Обсуждение: Re: [SQL] bad select performance fixed by forbidding hash joins

Поиск
Список
Период
Сортировка

Re: [SQL] bad select performance fixed by forbidding hash joins

От
George Young
Дата:
[PostgreSQL 6.5.0 on i586-pc-linux-gnu, compiled by gcc egcs-2.91.66]
table opset_steps
      (name text, id int2, ver int2) [1400 rows]
      non-unique index is on (id, ver)

table run_opsets
      (status int2, id int2, ver int2, run_id int2, seq int2) [17000 rows]
      pkey is (id, seq), second index on(status, id, ver, run_id)
      select count(*) from run_opsets where status=1; --> 187
      select count(*) from run_opsets where status=3; --> 10564

table runs
      (run_name text, run_id int2, status int2) [900 rows]
      pkey is run_name, second index(run_id, status)
      select count(*)from runs where status=1; -->68

I have vacuum analyzed all relevant tables.

explain select os.name,r.run_name,ro.status from opset_steps os,runs r,run_opsets ro where (ro.status=3 or ro.status=1)
andro.opset_id=os.opset_id and ro.run_id=r.run_id and ro.opset_ver=os.opset_ver and r.status=1; 

Hash Join  (cost=1793.58 rows=14560 width=38)
  ->  Hash Join  (cost=1266.98 rows=14086 width=24)
        ->  Seq Scan on run_opsets ro  (cost=685.51 rows=13903 width=8)
        ->  Hash  (cost=70.84 rows=1389 width=16)
              ->  Seq Scan on opset_steps os  (cost=70.84 rows=1389 width=16)
  ->  Hash  (cost=47.43 rows=374 width=14)
        ->  Seq Scan on runs r  (cost=47.43 rows=374 width=14)

This query takes 16 seconds. [returns 3126 rows]
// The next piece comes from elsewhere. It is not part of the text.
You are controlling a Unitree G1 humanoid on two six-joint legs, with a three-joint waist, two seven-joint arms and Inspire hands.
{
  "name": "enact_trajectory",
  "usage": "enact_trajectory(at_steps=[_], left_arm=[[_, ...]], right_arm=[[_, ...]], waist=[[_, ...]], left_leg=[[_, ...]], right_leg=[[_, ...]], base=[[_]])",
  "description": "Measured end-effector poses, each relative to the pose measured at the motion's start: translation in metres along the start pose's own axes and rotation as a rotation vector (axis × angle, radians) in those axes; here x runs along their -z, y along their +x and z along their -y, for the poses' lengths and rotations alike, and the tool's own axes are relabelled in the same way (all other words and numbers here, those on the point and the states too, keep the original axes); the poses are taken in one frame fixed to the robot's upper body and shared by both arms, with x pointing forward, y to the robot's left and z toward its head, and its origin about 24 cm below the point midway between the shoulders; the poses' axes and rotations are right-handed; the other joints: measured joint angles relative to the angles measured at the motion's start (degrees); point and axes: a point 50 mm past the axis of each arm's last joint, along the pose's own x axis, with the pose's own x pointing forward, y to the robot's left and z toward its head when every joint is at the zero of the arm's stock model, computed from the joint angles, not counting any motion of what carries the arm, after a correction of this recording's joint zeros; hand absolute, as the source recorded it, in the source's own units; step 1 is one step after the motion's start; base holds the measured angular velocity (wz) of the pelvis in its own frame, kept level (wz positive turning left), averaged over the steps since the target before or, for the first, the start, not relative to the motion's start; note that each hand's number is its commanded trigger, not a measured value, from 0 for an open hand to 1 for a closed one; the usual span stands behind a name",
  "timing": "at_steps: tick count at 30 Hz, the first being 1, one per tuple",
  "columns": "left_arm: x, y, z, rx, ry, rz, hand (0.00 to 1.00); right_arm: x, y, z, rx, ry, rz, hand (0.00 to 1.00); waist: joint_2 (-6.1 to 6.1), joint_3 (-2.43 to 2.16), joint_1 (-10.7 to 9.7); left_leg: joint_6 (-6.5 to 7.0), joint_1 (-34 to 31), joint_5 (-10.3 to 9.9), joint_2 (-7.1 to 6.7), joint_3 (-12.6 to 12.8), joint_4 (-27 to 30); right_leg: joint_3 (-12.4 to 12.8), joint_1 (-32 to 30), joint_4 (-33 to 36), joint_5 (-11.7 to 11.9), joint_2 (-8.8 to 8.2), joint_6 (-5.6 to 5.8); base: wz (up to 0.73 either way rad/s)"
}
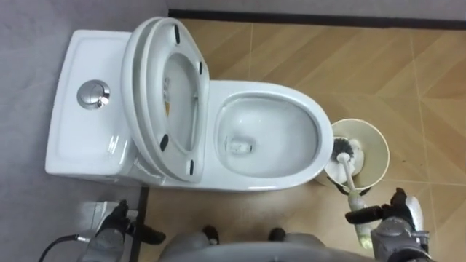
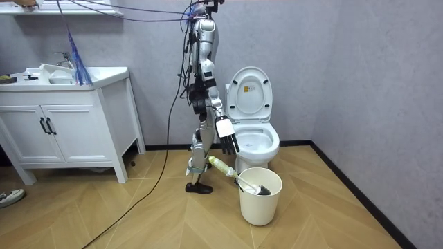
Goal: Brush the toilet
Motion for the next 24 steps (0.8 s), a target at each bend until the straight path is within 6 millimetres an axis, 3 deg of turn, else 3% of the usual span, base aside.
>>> enact_trajectory(at_steps=[4,7,9,10,13,14,15,16,17,18,20,22,24], left_arm=[[-0.018,0.003,0.001,0.001,0.024,0.050,0.00],[-0.034,0.005,0.003,0.016,0.072,0.078,0.00],[-0.055,0.007,0.001,-0.001,0.087,0.130,0.00],[-0.060,0.007,0.000,-0.010,0.085,0.144,0.00],[-0.080,0.007,-0.003,-0.035,0.090,0.193,0.00],[-0.085,0.007,-0.001,-0.036,0.107,0.207,0.00],[-0.092,0.006,-0.001,-0.042,0.110,0.226,0.00],[-0.094,0.006,-0.002,-0.054,0.108,0.235,0.00],[-0.100,0.005,-0.006,-0.075,0.103,0.256,0.00],[-0.109,0.004,-0.001,-0.070,0.080,0.276,0.00],[-0.120,0.003,-0.003,-0.078,0.058,0.303,0.00],[-0.130,0.000,-0.005,-0.089,0.015,0.337,0.00],[-0.148,-0.006,-0.008,-0.098,-0.019,0.410,0.00]], right_arm=[[-0.007,0.002,0.000,0.004,0.011,-0.019,0.00],[-0.022,0.005,0.002,0.010,0.051,-0.024,0.00],[-0.040,0.009,0.006,0.023,0.094,0.001,0.00],[-0.045,0.009,0.008,0.025,0.105,0.012,0.00],[-0.063,0.011,0.011,0.030,0.159,0.044,0.00],[-0.064,0.012,0.014,0.036,0.159,0.048,0.00],[-0.063,0.013,0.016,0.041,0.160,0.046,0.00],[-0.065,0.013,0.016,0.040,0.164,0.049,0.00],[-0.072,0.013,0.018,0.039,0.172,0.067,0.00],[-0.076,0.016,0.027,0.052,0.159,0.081,0.00],[-0.077,0.017,0.027,0.039,0.154,0.084,0.00],[-0.078,0.017,0.028,0.032,0.136,0.092,0.00],[-0.084,0.019,0.037,0.047,0.126,0.107,0.00]], waist=[[0.09,0.08,0.03],[0.69,0.81,0.11],[0.88,1.58,0.97],[0.90,1.70,1.10],[0.82,1.88,0.94],[0.78,2.12,0.71],[0.64,2.85,0.29],[0.23,2.90,0.44],[-0.59,3.04,0.51],[1.07,3.21,0.59],[1.34,3.24,0.74],[1.30,3.27,0.71],[1.30,3.22,0.92]], left_leg=[[0.05,-3.53,0.11,0.06,-0.45,1.03],[0.37,-5.94,0.34,0.06,-0.67,1.85],[0.38,-9.03,0.33,-0.09,-0.66,3.88],[0.38,-9.96,0.33,-0.15,-0.68,4.38],[0.39,-14.36,0.33,-1.17,-3.71,7.29],[0.43,-15.37,0.32,-1.96,-5.29,8.40],[0.93,-16.45,-0.06,-2.67,-8.58,10.29],[1.22,-17.97,-0.36,-3.25,-9.78,11.81],[0.72,-21.95,-1.70,-4.36,-9.44,16.79],[0.04,-26.11,-4.05,-3.70,-8.19,22.16],[-0.01,-30.26,-4.78,-2.83,-5.88,26.89],[0.21,-32.77,-5.46,-2.03,-4.30,29.66],[0.71,-36.91,-7.78,-1.50,-3.16,33.77]], right_leg=[[0.06,-3.63,1.39,0.03,-0.05,-0.04],[-0.22,-7.62,5.26,-0.03,-0.59,-0.04],[-0.23,-11.62,8.70,-0.06,-1.26,-0.06],[-0.17,-12.87,9.63,-0.06,-1.44,-0.06],[-0.01,-19.39,16.79,-0.41,-2.92,-0.32],[0.24,-22.60,22.61,-0.72,-4.26,-0.38],[1.30,-26.03,26.49,-2.62,-5.06,-0.13],[2.83,-27.80,25.10,-3.20,-4.92,-0.22],[3.98,-31.15,21.63,-1.31,-5.05,-2.04],[1.92,-33.88,25.65,-1.44,-5.45,-2.40],[0.98,-36.81,29.35,-2.51,-5.77,-3.33],[1.02,-38.66,31.80,-3.70,-5.89,-3.56],[1.49,-42.82,36.33,-6.08,-6.19,-3.54]], base=[[0.03],[-0.04],[-0.11],[-0.08],[0.08],[0.36],[0.33],[0.24],[0.15],[0.19],[0.31],[0.40],[0.40]])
On Tue, Jul 20, 1999 at 05:42:20PM -0400, Tom Lane wrote:
> On Tue, 20 Jul 1999 14:56:46 -0400 George Young wrote:
> > ... Is this then
> > the best that postgres can do?  Is there some rephrasing/restructuring of
> > this query that would make it faster?
>
> Hard to say.  The query looks reasonable as it stands ---
> ...  You have no restriction
> clause on opset_steps so all of those entries get loaded for hashing;
> can you provide one?
No.
> The system's plan looks pretty reasonable as well.  It might be that
> a merge join would be faster than a hash join but I wouldn't assume
> so.  If you want, you can try forcing the system not to use hashes;
> start psql with environment variable
>     PGOPTIONS="-fh"
> and see what sort of plan and execution time you get.  If that does
> turn out to be a big win it would indicate that the planner is using
> poor cost estimates, which is certainly possible...
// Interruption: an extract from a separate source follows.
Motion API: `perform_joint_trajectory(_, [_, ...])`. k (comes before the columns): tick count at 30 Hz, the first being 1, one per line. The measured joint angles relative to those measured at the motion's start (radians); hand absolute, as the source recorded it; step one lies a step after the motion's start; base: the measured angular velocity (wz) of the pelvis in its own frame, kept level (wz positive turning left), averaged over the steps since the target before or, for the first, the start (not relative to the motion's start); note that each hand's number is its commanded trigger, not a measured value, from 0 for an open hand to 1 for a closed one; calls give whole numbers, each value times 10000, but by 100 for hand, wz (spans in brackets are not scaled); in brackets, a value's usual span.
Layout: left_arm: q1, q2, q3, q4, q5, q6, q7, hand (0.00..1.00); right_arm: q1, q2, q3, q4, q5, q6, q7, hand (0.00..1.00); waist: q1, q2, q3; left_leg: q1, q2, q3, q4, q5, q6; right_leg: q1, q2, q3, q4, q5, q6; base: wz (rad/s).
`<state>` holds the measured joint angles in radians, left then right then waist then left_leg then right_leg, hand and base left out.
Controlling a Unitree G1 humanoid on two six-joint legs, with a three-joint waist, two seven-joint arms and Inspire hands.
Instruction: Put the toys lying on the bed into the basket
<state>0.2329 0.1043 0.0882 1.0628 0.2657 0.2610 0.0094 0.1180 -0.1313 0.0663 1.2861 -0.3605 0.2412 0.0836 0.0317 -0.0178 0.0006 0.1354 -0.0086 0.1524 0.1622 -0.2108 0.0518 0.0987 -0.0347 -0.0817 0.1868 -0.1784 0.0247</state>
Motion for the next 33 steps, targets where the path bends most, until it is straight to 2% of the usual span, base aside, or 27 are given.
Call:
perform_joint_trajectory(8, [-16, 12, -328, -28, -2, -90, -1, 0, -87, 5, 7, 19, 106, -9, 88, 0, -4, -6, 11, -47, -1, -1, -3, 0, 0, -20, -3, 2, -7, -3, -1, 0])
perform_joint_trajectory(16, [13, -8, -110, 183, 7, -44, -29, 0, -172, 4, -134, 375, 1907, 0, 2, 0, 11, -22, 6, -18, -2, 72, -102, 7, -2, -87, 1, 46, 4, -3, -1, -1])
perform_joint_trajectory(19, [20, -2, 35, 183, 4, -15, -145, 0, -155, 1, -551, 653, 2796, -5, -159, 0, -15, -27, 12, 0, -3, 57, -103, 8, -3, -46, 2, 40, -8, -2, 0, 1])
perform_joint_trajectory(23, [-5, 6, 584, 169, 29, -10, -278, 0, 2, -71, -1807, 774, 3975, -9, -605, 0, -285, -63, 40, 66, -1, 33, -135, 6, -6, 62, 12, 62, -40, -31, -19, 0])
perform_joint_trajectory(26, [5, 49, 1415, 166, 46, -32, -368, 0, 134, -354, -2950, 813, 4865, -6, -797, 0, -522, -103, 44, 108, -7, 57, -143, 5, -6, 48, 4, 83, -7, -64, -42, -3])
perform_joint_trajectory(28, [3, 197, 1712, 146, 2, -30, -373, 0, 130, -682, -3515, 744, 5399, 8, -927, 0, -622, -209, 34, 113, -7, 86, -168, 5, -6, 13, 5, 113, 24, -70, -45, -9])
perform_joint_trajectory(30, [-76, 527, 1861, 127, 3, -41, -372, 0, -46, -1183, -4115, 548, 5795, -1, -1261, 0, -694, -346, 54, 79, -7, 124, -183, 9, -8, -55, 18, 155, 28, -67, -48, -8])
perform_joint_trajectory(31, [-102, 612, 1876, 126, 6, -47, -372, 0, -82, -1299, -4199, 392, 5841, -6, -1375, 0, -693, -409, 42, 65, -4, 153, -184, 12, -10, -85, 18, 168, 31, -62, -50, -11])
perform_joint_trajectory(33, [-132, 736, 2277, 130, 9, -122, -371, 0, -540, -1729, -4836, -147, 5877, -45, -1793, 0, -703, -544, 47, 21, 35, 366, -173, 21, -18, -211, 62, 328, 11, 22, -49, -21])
Yes!  PGOPTIONS="-fh" made the query time go from 16 seconds to 2 seconds!
Is this a safe thing to leave on permanently, or is there some way to set
PGOPTIONS for just this query?

explain select os.name,r.run_name,ro.status from opset_steps os,runs r,run_opsets ro where (ro.status=3 or ro.status=1)
andro.opset_id=os.opset_id and ro.run_id=r.run_id and ro.opset_ver=os.opset_ver and r.status=1; 

Merge Join  (cost=9295.54 rows=14560 width=38)
  ->  Seq Scan  (cost=8676.01 rows=14371 width=22)
        ->  Sort  (cost=8676.01 rows=14371 width=22)
              ->  Merge Join  (cost=1657.30 rows=14371 width=22)
                    ->  Index Scan using run_opsets_pkey on run_opsets ro  (cost=1031.25 rows=13903 width=8)
                    ->  Seq Scan  (cost=154.91 rows=374 width=14)
                          ->  Sort  (cost=154.91 rows=374 width=14)
                                ->  Seq Scan on runs r  (cost=47.43 rows=374 width=14)
  ->  Index Scan using opset_steps_idx_ver_id on opset_steps os  (cost=99.45 rows=1389 width=16)
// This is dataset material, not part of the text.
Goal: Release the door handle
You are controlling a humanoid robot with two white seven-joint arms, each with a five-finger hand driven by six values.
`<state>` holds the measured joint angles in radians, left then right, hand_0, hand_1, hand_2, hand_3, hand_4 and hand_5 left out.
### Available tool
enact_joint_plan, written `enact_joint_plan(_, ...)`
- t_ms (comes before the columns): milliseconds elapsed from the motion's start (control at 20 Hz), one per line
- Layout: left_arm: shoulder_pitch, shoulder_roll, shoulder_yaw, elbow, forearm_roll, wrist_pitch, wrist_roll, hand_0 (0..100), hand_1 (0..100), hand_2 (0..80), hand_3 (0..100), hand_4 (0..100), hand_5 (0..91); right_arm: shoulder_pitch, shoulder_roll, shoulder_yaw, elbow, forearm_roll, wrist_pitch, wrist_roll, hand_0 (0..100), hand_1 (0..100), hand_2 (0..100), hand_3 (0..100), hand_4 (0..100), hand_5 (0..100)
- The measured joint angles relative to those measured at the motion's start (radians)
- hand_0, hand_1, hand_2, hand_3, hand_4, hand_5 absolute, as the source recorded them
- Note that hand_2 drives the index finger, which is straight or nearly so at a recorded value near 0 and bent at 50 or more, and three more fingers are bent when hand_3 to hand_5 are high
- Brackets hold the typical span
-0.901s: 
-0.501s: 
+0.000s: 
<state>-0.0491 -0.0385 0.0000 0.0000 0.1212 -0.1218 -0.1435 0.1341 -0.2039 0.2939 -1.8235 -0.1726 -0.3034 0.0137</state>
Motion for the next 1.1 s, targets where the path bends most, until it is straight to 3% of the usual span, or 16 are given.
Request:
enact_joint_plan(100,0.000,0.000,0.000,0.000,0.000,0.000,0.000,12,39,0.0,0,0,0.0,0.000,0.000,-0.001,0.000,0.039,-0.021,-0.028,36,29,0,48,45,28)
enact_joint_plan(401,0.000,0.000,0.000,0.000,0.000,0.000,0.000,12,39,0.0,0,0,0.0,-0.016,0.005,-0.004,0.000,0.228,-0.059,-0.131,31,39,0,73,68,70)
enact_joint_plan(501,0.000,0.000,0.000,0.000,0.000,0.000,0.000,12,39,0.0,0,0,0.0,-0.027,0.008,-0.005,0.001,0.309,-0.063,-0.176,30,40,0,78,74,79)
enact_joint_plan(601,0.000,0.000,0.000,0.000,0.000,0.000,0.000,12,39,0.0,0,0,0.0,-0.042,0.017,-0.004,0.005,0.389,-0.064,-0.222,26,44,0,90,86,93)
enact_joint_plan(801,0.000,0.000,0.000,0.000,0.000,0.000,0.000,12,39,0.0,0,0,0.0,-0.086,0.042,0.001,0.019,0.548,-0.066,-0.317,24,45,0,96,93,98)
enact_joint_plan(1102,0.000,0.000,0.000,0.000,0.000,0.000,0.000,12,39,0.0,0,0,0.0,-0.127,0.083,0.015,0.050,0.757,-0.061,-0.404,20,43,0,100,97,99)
With PGOPTIONS=-fh, this query takes ~ 2 seconds! [returns 3126 rows]

--
George Young,  Rm. L-204        gry@ll.mit.edu
MIT Lincoln Laboratory
244 Wood St.
Lexington, Massachusetts  02420-9108    (781) 981-2756

Re: [SQL] bad select performance fixed by forbidding hash joins

От
Tom Lane
Дата:
George Young <gry@ll.mit.edu> writes:
> Yes!  PGOPTIONS="-fh" made the query time go from 16 seconds to 2 seconds!
> Is this a safe thing to leave on permanently, or is there some way to set
> PGOPTIONS for just this query?

I wouldn't recommend leaving it on as a long-term solution, because
you're hobbling the system for cases where hashjoin *is* the best
method.  AFAIK there is not a SET VARIABLE method for enabling/disabling
plan types on-the-fly, though perhaps one should be added.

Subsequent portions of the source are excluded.